What is expected
Please give back word for word the lines of the material below between the line containing "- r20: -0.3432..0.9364" and the line containing "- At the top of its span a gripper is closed", inclusive.

Content starts

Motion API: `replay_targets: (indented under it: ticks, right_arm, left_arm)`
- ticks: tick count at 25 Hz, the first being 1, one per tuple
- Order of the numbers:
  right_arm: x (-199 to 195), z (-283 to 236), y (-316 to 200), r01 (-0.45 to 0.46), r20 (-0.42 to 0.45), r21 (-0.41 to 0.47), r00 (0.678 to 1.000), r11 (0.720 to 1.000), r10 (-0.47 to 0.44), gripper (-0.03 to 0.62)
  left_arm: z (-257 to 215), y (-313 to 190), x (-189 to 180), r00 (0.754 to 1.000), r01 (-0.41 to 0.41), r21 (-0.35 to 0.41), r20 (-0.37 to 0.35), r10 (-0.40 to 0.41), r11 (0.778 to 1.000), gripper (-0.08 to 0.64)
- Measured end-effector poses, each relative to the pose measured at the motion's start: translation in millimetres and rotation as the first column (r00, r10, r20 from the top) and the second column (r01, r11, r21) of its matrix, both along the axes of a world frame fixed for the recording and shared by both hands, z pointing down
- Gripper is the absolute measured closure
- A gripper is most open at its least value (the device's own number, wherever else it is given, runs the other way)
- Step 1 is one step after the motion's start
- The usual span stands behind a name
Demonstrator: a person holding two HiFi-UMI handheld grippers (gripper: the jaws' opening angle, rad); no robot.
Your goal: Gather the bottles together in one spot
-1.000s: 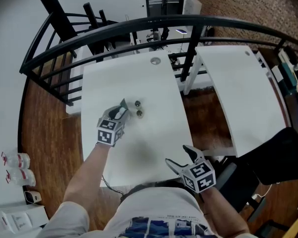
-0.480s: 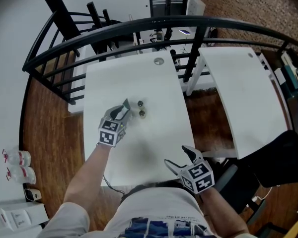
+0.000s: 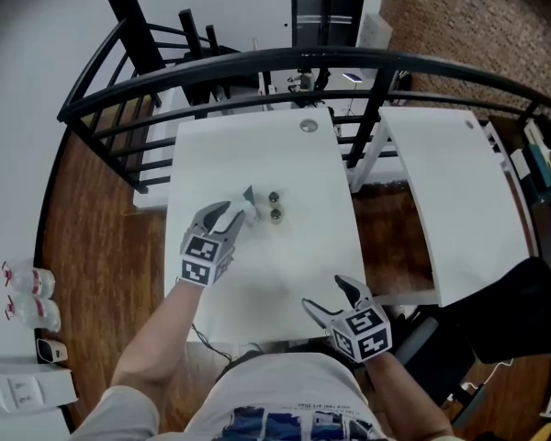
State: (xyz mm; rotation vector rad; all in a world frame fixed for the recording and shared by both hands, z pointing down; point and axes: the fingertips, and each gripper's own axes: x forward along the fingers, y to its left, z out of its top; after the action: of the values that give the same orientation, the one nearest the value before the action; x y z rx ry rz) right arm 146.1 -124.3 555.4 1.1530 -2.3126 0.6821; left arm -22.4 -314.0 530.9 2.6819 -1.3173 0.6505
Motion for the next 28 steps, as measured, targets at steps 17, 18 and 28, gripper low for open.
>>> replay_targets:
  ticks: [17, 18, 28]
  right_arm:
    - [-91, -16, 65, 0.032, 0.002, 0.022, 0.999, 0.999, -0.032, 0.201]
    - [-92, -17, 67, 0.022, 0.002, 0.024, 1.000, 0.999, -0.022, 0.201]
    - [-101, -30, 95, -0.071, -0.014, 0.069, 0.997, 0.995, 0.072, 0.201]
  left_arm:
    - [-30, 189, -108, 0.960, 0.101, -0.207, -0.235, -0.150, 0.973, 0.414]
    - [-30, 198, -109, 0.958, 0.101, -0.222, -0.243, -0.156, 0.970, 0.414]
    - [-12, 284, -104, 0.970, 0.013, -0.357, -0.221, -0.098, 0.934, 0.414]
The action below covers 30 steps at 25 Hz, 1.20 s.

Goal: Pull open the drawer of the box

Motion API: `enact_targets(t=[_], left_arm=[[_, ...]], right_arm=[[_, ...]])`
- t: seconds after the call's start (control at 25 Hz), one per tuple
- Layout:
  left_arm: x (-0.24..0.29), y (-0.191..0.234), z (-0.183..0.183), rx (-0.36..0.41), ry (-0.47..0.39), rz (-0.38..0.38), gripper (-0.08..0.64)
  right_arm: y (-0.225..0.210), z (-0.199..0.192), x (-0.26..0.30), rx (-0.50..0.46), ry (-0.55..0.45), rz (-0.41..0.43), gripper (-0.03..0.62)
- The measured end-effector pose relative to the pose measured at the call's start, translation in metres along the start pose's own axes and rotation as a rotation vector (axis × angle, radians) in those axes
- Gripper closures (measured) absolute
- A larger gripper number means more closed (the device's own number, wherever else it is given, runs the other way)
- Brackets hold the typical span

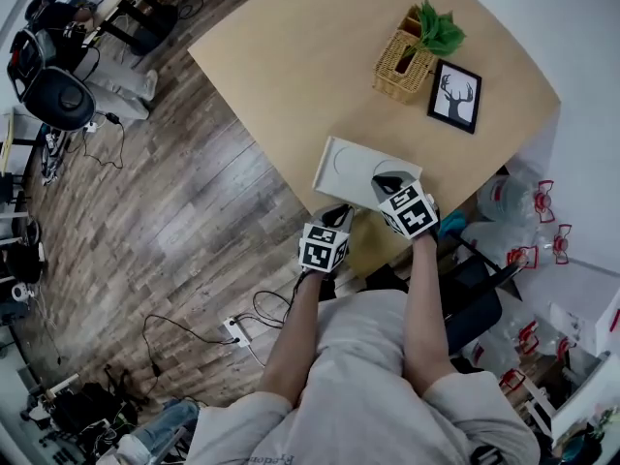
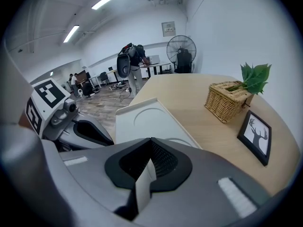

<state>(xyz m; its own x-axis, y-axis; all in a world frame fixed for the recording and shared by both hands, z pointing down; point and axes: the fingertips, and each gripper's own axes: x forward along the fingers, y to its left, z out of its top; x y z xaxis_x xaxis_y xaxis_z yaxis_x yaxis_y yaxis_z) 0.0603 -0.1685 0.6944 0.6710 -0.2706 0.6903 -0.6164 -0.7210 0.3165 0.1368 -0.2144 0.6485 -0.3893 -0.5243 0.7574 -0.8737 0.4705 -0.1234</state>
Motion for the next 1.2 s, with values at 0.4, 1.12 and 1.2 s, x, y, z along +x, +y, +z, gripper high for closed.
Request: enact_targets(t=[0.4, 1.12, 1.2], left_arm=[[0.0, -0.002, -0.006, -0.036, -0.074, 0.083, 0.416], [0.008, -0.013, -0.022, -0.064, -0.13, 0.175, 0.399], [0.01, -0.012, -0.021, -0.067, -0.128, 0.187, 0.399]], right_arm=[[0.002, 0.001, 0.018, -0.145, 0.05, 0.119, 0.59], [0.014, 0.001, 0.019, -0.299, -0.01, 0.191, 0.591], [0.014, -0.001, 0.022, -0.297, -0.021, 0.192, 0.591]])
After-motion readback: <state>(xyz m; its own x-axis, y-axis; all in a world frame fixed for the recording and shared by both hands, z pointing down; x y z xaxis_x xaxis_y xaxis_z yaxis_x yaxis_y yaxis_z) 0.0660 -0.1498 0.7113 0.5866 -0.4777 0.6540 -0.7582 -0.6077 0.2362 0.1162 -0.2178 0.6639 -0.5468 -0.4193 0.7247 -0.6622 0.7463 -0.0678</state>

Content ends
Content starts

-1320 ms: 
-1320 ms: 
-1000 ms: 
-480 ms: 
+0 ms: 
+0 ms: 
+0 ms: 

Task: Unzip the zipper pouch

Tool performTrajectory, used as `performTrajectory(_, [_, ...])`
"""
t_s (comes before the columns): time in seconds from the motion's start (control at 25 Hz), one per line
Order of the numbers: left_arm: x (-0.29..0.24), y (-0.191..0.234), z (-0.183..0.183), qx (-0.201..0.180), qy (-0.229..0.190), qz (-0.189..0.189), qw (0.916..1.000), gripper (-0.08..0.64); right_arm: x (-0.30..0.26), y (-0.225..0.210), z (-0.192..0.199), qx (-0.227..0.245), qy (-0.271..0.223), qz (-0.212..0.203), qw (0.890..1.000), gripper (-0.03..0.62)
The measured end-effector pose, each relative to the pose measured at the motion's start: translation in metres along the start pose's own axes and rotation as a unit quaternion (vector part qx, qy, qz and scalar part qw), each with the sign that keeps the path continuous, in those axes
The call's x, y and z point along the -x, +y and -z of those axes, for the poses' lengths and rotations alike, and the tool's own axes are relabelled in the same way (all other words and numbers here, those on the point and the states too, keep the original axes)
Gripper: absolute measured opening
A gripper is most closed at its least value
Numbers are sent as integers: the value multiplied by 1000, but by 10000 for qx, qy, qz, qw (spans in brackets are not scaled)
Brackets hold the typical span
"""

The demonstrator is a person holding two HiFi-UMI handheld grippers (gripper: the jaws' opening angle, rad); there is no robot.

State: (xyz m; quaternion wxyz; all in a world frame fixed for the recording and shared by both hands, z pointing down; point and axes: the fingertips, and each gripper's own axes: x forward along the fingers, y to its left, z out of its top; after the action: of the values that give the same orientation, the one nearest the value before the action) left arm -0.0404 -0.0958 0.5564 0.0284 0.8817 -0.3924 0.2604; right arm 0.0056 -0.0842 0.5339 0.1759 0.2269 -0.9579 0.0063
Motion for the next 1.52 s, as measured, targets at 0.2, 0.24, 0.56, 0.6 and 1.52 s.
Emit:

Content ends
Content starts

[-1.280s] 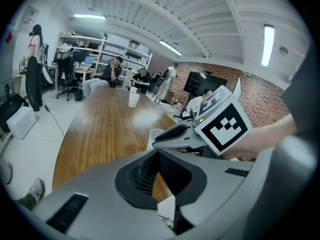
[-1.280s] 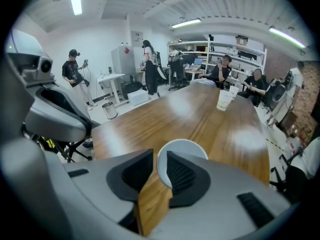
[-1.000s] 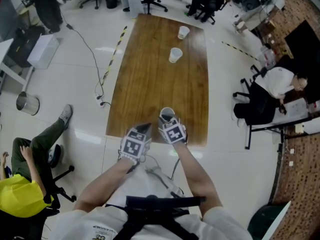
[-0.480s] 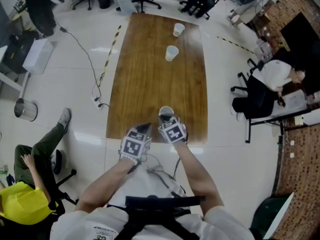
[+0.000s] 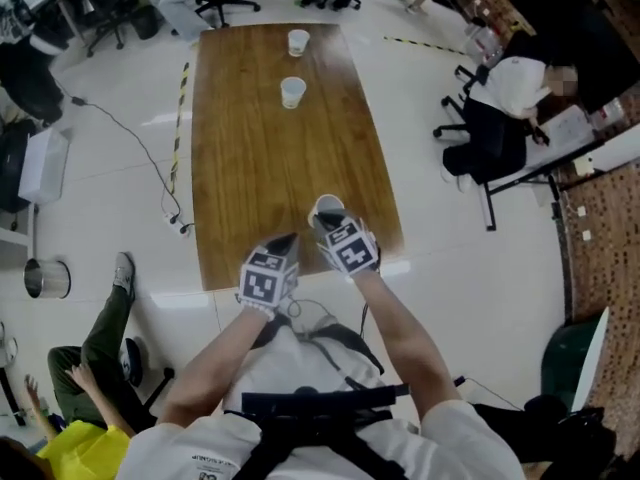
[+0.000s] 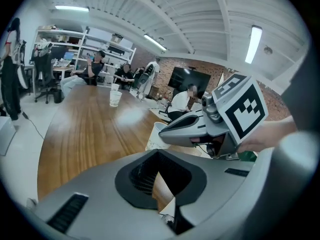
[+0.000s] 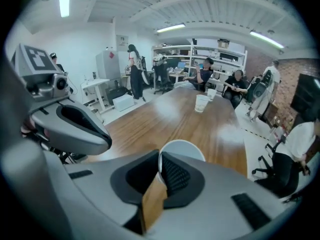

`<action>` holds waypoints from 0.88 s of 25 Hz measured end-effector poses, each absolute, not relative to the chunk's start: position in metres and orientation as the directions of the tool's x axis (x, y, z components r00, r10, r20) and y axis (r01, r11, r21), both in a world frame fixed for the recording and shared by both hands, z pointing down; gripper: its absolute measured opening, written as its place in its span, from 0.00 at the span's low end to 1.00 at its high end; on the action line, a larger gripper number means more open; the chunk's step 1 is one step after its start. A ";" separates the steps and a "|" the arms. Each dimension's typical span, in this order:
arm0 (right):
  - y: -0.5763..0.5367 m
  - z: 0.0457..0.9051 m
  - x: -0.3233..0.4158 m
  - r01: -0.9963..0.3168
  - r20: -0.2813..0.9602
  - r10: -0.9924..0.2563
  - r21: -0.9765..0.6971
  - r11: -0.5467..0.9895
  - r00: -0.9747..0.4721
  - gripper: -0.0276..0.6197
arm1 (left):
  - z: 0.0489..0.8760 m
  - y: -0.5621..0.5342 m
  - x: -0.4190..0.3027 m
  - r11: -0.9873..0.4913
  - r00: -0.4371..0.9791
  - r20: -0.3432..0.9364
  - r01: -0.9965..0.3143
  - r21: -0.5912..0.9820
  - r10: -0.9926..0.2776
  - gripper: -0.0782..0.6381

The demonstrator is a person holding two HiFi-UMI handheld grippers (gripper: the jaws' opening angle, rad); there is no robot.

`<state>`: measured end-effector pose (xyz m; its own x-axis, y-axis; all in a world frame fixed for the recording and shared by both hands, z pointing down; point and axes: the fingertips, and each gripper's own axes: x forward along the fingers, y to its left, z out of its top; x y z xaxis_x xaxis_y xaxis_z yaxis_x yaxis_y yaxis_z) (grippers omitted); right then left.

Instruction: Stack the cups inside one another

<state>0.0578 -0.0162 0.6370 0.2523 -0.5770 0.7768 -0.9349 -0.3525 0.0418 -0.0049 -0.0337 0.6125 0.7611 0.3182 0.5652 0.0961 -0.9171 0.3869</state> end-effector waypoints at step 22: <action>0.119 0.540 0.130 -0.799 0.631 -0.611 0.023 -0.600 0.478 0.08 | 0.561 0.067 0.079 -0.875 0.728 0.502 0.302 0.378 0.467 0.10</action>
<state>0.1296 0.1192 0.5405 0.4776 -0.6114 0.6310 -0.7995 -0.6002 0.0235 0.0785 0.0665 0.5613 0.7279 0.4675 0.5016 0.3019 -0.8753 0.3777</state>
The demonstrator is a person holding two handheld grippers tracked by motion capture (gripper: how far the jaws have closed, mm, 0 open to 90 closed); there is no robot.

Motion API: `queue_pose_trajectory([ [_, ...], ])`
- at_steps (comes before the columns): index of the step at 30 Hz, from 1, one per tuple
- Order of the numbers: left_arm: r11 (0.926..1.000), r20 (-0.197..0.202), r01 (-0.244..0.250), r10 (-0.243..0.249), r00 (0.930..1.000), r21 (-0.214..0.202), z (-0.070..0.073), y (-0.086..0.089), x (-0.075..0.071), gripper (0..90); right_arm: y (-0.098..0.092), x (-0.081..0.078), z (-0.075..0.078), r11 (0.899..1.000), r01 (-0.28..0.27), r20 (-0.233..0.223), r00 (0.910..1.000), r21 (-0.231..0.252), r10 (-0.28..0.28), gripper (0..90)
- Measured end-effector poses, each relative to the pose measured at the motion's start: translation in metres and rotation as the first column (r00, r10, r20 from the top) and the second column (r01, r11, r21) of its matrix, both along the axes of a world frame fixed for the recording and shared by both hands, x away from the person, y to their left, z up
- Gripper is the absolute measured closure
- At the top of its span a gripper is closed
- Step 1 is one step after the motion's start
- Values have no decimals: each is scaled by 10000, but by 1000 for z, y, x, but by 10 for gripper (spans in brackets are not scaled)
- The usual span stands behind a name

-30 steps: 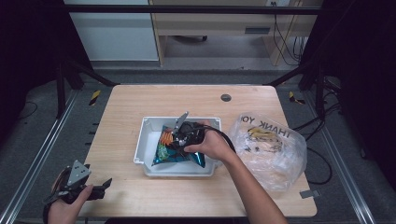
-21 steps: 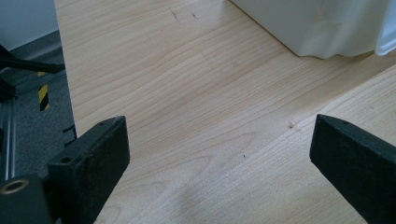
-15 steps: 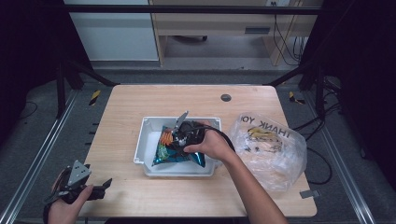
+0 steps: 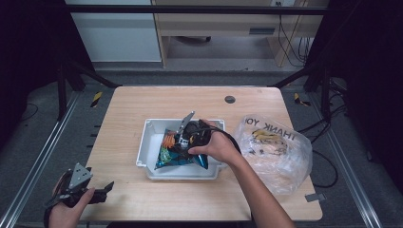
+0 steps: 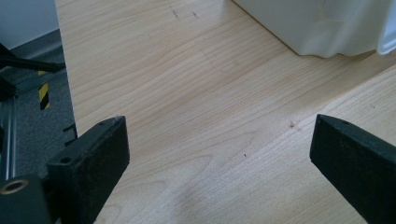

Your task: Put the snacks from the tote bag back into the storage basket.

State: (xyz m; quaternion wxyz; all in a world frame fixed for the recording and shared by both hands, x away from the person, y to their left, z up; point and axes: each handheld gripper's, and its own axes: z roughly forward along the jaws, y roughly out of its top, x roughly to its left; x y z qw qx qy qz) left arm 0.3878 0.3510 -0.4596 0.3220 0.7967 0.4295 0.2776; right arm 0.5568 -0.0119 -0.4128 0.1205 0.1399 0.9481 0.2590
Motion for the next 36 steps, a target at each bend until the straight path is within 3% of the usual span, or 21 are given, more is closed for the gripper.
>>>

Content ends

Output
  - r20: -0.3432..0.9364
  - r01: -0.9965..0.3143
  - r21: -0.5912..0.9820
  - r10: -0.9926..0.2776
  - gripper: -0.0782..0.6381

The demonstrator is a person holding two HiFi-UMI handheld grippers (gripper: the jaws' opening angle, rad); there is no robot.

`<state>`: measured end-effector pose (xyz m; its own x-axis, y-axis; all in a world frame fixed for the recording and shared by both hands, z pointing down; point and axes: the fingertips, and each gripper's own axes: x forward along the fingers, y to its left, z out of its top; x y z xaxis_x xaxis_y xaxis_z yaxis_x yaxis_y yaxis_z) (grippers omitted); right then left.

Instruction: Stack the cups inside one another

<state>0.0578 -0.0162 0.6370 0.2523 -0.5770 0.7768 -0.9349 -0.3525 0.0418 -0.0049 -0.0337 0.6125 0.7611 0.3182 0.5652 0.0961 -0.9171 0.3869</state> end-effector waypoints at step 22: <action>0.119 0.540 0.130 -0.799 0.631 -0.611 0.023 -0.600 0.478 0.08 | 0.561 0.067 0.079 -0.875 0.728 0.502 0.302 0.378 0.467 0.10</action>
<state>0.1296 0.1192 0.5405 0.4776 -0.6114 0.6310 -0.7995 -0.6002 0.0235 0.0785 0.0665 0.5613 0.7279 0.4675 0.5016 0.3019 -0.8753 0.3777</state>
The demonstrator is a person holding two handheld grippers tracked by motion capture (gripper: how far the jaws have closed, mm, 0 open to 90 closed); there is no robot.

Motion API: `queue_pose_trajectory([ [_, ...], ])`
- at_steps (comes before the columns): index of the step at 30 Hz, from 1, one per tuple
- Order of the numbers: left_arm: r11 (0.926..1.000), r20 (-0.197..0.202), r01 (-0.244..0.250), r10 (-0.243..0.249), r00 (0.930..1.000), r21 (-0.214..0.202), z (-0.070..0.073), y (-0.086..0.089), x (-0.075..0.071), gripper (0..90); right_arm: y (-0.098..0.092), x (-0.081..0.078), z (-0.075..0.078), r11 (0.899..1.000), r01 (-0.28..0.27), r20 (-0.233..0.223), r00 (0.910..1.000), r21 (-0.231..0.252), r10 (-0.28..0.28), gripper (0..90)
- Measured end-effector poses, each relative to the pose measured at the motion's start: translation in metres and rotation as the first column (r00, r10, r20 from the top) and the second column (r01, r11, r21) of its matrix, both along the axes of a world frame fixed for the recording and shared by both hands, x away from the person, y to their left, z up
- Gripper is the absolute measured closure
- At the top of its span a gripper is closed

Nothing more remains to be added to this answer.